ASSIGNED TASK:
"after" is the word to look for; copy each line of the listing where it occurs.

RECORDS SHOWN:
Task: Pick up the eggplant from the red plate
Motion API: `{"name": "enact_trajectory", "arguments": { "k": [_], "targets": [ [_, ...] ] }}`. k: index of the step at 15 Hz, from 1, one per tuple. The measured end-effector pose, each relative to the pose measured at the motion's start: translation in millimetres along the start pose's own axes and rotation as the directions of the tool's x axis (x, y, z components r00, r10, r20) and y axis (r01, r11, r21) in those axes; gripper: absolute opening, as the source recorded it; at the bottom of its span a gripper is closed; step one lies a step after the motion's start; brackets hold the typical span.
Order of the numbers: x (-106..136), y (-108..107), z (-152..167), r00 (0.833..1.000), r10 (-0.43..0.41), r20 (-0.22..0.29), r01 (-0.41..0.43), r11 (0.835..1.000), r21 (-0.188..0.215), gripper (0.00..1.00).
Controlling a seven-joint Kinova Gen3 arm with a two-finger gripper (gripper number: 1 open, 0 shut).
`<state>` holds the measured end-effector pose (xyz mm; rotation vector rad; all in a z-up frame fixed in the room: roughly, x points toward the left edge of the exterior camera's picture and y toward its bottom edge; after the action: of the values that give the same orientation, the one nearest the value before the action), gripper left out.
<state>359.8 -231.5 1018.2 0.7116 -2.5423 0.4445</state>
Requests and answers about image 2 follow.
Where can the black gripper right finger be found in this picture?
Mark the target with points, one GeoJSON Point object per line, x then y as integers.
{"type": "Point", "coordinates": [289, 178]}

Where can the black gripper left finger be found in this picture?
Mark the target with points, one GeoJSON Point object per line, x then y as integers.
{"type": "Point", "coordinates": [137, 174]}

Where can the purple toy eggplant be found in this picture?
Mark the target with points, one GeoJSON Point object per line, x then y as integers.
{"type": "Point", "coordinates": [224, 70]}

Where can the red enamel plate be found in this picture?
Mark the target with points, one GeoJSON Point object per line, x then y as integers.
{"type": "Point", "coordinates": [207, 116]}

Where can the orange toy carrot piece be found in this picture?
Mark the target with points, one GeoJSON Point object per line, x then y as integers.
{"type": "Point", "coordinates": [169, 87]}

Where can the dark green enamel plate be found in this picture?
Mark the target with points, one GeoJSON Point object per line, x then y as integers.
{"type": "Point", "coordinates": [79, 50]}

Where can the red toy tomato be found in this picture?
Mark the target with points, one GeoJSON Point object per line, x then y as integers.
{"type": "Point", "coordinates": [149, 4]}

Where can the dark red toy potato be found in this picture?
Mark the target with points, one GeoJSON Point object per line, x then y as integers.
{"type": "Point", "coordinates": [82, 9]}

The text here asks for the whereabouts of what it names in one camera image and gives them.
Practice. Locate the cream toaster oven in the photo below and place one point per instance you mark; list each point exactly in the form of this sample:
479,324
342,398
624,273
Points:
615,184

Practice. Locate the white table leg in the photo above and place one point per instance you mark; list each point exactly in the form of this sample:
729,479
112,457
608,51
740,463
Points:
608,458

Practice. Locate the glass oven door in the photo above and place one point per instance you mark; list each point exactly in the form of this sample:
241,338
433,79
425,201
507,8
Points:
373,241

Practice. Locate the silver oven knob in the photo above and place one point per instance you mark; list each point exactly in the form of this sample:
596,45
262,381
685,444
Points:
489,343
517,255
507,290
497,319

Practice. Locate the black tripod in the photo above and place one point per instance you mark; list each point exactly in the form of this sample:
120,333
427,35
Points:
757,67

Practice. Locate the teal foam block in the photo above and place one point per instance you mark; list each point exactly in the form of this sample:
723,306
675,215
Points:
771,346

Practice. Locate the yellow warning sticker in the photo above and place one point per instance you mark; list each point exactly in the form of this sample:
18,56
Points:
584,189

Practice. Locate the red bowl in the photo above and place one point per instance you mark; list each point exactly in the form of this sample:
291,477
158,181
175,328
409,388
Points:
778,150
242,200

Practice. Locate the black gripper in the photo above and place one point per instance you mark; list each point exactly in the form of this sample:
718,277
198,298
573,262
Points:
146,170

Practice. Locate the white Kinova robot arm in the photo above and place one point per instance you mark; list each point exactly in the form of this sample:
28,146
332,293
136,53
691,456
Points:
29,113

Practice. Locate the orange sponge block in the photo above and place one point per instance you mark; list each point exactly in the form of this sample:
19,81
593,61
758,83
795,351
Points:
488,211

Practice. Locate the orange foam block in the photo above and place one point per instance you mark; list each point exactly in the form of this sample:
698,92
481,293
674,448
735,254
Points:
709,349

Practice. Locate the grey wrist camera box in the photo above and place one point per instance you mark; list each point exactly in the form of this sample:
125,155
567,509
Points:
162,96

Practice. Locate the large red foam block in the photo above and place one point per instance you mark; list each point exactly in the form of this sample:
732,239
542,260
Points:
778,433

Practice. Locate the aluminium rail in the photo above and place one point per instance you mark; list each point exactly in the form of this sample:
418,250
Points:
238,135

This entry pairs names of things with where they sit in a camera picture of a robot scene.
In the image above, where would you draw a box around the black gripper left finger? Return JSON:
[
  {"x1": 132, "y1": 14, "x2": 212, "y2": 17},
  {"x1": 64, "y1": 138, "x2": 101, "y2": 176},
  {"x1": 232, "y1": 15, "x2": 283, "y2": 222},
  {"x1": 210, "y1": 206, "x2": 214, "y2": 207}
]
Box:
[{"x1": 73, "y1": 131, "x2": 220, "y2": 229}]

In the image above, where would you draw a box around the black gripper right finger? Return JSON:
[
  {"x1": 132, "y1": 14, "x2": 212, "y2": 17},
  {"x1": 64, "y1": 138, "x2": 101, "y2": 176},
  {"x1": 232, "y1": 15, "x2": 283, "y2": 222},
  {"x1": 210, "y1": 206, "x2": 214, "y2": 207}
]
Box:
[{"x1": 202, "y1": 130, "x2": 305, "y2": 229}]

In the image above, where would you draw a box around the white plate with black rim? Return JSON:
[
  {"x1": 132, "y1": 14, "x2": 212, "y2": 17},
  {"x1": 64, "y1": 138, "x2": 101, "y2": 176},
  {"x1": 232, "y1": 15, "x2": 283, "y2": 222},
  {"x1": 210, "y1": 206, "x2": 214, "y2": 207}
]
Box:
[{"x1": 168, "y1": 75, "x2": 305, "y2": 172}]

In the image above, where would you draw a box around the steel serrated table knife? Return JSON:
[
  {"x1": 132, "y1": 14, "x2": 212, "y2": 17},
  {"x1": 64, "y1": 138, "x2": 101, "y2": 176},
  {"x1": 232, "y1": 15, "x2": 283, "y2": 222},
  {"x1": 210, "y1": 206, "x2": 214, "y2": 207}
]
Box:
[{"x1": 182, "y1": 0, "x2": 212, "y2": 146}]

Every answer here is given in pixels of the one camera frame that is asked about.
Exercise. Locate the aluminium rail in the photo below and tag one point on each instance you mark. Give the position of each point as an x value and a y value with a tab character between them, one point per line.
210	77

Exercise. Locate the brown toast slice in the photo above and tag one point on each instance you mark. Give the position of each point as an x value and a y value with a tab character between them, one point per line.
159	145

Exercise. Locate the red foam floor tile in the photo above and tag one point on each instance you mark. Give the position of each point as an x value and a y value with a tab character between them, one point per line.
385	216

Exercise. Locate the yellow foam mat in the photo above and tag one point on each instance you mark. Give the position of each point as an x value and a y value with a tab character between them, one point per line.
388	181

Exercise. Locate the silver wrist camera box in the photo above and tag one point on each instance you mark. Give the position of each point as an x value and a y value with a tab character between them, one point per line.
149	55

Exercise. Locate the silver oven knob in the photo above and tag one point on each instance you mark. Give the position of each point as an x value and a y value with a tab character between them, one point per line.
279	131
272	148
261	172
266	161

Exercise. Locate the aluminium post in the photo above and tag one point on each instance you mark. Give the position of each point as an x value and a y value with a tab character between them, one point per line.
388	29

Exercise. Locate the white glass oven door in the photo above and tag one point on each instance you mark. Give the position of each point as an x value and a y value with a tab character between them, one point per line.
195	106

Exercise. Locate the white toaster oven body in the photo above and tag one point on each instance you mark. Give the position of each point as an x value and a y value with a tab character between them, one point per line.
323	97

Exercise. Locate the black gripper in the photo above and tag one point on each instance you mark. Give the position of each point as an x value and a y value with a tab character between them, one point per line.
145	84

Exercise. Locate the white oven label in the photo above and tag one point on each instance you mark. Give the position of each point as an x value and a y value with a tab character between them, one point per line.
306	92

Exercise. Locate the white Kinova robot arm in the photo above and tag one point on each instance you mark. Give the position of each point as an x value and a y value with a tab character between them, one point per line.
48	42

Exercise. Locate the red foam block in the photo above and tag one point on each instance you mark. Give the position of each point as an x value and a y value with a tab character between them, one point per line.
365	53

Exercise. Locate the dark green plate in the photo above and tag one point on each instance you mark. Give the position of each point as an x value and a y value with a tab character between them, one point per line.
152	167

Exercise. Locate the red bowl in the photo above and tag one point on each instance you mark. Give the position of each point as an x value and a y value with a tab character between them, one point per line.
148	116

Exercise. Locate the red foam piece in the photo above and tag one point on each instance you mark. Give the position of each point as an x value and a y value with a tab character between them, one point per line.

REPLY TO THE EXERCISE:
Motion API: `{"name": "enact_trajectory", "arguments": { "k": [_], "targets": [ [_, ...] ] }}`. k: index of the step at 15 Hz, from 1, one per tuple. The measured end-effector pose, each relative to the pose measured at the motion's start: translation in millimetres along the start pose's own axes and rotation as the directions of the tool's x axis (x, y, z components r00, r10, r20) and y axis (r01, r11, r21) in those axes; gripper: absolute opening, as the source recorded it; at the bottom of its span a gripper is closed; step one lies a step after the motion's start; brackets hold the typical span.
`<state>` holds the measured end-effector pose (xyz mm; rotation vector rad; all in a z-up frame fixed in the room: roughly, x points toward the left edge of the exterior camera's picture and y toward its bottom edge; after the action: of the values that give the same orientation, the one nearest the value before the action), gripper left out.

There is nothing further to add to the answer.